On the whole, the album seems almost impossible to hear like its title. Hope the movie is not so.

Kabhi… Saregama… Rs. 55

SWAPNA ROY, wife of Saharasri Subroto Roy, makes her debut as a singer with this album, which was released with much fanfare. The music by Sanjeev Shrivastav (he is assisted by the lyrics of Shaheen Iqbal) is quite melodious to hear although one gets a feeling of having heard some of the tunes before at times. After a point a kind of monotony sets in.

The opening song is Kabhi zindagi mein, which is being aired on the telly where Subroto Roy appears. It is like taking a nostalgic trip – going down memory lane – the visual complements the written words. The music has overtones of Bappi Lahiri. Mohammed Salamat gives Swapna company in the latter half.

Through Sandal ki aanch, Dil mera aaj kal and Yeh motiyon li ladiyon Swapna Roy is able to showcase her singing talent and come out successful. In fact these songs are better than the first one. Yeh motiyon ki ladiyon has a folksy touch to it. Swapna Roy is able to hold her own in the four songs on Side B although the songs are just about OK. Roop Kumar Rathod gives her company in the last song Jhil mil jhil mil.

Swapna Roy is able to mark her mark as a singer with this album.
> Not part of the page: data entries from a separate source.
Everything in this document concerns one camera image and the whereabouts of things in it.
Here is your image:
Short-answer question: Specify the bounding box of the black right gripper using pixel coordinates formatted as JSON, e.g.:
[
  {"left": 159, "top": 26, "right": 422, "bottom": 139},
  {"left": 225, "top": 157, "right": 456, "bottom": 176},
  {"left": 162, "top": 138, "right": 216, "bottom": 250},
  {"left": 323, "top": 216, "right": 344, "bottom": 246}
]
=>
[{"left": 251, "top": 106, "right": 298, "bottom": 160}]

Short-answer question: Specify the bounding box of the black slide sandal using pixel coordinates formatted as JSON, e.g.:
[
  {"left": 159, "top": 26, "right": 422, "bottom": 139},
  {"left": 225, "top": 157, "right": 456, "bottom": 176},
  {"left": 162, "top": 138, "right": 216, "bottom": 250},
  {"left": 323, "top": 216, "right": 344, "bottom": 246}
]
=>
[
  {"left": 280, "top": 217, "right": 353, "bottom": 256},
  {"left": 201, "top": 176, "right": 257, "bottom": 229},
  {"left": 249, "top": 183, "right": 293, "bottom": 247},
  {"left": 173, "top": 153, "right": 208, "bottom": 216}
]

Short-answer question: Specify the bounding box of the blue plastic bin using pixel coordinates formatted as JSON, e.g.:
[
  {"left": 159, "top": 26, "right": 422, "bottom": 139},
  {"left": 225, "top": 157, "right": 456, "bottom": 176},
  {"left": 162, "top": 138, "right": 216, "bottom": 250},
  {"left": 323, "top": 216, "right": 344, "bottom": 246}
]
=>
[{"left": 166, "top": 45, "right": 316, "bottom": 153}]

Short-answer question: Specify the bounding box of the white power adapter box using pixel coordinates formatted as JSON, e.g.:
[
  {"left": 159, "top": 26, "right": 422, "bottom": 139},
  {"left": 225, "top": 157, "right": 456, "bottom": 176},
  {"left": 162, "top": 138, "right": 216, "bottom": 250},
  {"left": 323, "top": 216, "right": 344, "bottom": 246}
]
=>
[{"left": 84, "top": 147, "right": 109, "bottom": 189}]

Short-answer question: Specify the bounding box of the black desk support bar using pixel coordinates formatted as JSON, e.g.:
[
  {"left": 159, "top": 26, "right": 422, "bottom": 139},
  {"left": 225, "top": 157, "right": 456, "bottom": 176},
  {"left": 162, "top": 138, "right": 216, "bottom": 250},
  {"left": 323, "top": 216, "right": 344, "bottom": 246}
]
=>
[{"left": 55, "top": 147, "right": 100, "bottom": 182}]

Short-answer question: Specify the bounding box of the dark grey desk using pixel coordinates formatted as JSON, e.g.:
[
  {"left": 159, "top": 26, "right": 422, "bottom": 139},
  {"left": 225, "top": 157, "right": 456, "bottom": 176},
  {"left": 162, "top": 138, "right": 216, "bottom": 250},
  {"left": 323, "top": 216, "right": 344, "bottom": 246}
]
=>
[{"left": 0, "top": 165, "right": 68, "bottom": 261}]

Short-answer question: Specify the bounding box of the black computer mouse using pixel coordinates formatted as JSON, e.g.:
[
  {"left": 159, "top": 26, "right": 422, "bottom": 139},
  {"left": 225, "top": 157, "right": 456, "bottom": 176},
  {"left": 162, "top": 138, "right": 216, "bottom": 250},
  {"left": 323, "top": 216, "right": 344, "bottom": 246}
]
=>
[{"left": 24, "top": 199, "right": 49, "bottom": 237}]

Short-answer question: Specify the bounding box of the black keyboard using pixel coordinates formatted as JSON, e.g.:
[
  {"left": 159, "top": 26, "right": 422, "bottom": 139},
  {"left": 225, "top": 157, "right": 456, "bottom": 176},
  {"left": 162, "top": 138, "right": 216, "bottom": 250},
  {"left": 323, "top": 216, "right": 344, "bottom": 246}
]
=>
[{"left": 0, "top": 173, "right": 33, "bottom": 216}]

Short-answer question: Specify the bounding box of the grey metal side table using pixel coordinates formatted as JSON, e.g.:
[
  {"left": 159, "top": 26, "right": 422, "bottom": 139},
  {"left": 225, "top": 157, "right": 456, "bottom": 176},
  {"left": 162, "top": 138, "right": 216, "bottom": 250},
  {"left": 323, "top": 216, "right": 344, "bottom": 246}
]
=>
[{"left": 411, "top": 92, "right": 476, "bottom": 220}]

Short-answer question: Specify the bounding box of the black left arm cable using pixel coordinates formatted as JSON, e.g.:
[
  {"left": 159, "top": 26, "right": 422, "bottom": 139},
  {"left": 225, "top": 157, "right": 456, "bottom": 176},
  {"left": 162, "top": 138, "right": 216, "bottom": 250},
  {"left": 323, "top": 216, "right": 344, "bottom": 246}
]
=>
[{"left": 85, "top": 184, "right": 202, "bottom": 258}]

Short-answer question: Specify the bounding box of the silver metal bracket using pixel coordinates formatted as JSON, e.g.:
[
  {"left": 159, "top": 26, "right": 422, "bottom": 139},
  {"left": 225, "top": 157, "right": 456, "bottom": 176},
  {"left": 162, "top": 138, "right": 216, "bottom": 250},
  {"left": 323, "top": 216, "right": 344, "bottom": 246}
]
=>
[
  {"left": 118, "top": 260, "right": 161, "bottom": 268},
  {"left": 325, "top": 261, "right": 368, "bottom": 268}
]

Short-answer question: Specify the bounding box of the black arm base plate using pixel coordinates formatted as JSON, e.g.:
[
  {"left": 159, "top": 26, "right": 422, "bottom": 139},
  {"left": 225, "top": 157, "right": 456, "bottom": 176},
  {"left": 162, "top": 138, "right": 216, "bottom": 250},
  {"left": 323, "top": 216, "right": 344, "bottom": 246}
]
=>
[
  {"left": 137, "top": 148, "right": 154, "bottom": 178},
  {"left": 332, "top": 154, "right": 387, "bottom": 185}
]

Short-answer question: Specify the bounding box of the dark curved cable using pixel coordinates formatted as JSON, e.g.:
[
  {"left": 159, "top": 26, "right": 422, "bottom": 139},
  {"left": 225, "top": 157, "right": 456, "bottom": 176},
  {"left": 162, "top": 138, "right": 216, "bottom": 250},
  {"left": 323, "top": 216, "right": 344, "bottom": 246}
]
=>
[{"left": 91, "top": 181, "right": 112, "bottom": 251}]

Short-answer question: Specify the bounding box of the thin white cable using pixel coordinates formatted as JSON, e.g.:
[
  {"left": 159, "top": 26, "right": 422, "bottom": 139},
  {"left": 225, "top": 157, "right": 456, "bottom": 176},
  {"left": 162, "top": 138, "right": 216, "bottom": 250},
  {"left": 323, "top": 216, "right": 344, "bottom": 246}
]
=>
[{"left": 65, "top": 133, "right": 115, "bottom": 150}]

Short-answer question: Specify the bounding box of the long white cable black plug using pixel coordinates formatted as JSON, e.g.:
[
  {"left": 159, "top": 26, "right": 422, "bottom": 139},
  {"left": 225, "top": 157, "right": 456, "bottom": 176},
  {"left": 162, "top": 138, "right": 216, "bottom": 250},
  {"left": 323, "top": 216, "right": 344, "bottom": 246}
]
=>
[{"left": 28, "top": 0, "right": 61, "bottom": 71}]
Sun Sahiba Sun Fanzai’s Mix… Venus… Rs. 50

SUN SAHIBA sun is one such song, which one feels like hearing again and again, because of its lovely lyrics and a melodious voice that breathes life into the content. And when Lata Mangeshkar croons Maine tujhe chun liya tu bhi mujhe chun you really want to choose her… as the melody queen. Perhaps, not attempting a remix version of that song would have been the best gift anyone could give the legendary singer. The remix version doesn’t come anywhere close to melody – with the singer’s voice sounding huskier than necessary, and bits of English lyrics thrown in just for the heck of it… Naturally, unless you are a remix buff who doesn’t mind hearing the distorted version of the song in a disc/ pub, the album doesn’t really attract attention.

The other songs which follow this non-melodious track include Reshmi salwar kurta jaali ka, Sharabi ankhen (a club mix repeated on Side B too) and Yeh ladka hai allah, Mana ho tum on Side A. The flip side has songs like Jane jana, Mera salam lejaa and Bholi surat.

The album is good only for the dance floors but not as a priceless collection adding worth to your prized possessions.


Loving You… EMI… Rs. 150 (Two Vols.)

THIS IS a wonderful collection not only for mushy romantics but also for those who love great music – ballads, pop or rock. The compilation serves as great accompaniment for long drives or quiet walks.

Volume I features Robbie Williams’ imploring Feel, Blue’s latest title track Guilty, Aqua’s poignant Turn Back Time – there is also another version by Cher – , the hit from the OST of “Notting Hill”, Ronan Keating’s When You Say Nothing At All, Janet Jackson’s sensuous That’s the Way Love Goes, yet another song from the hit comedy “Four Weddings and A Funeral”, Wet Wet Wet’s Love Is All Around (incidentally all Hugh Grant starrers have great music) and the Michael Learns to Rock classic, Paint My Love.

Volume II includes Alicia Keys Fallin’, Westlife’s Swear it Again, the wonderful singing and guitar in Extreme’s More Than Words, Club 7’s Two in a Million, Toni Braxton’s first hit Breathe Again, Michael Hutchence’s wonderful voice in INXS’ Beautiful Girl, the irrepressible Tina Turner’s Missing You and the Spice Girls with 2 Becomes 1.

“Loving You” is a set so wonderful that it’s a must buy.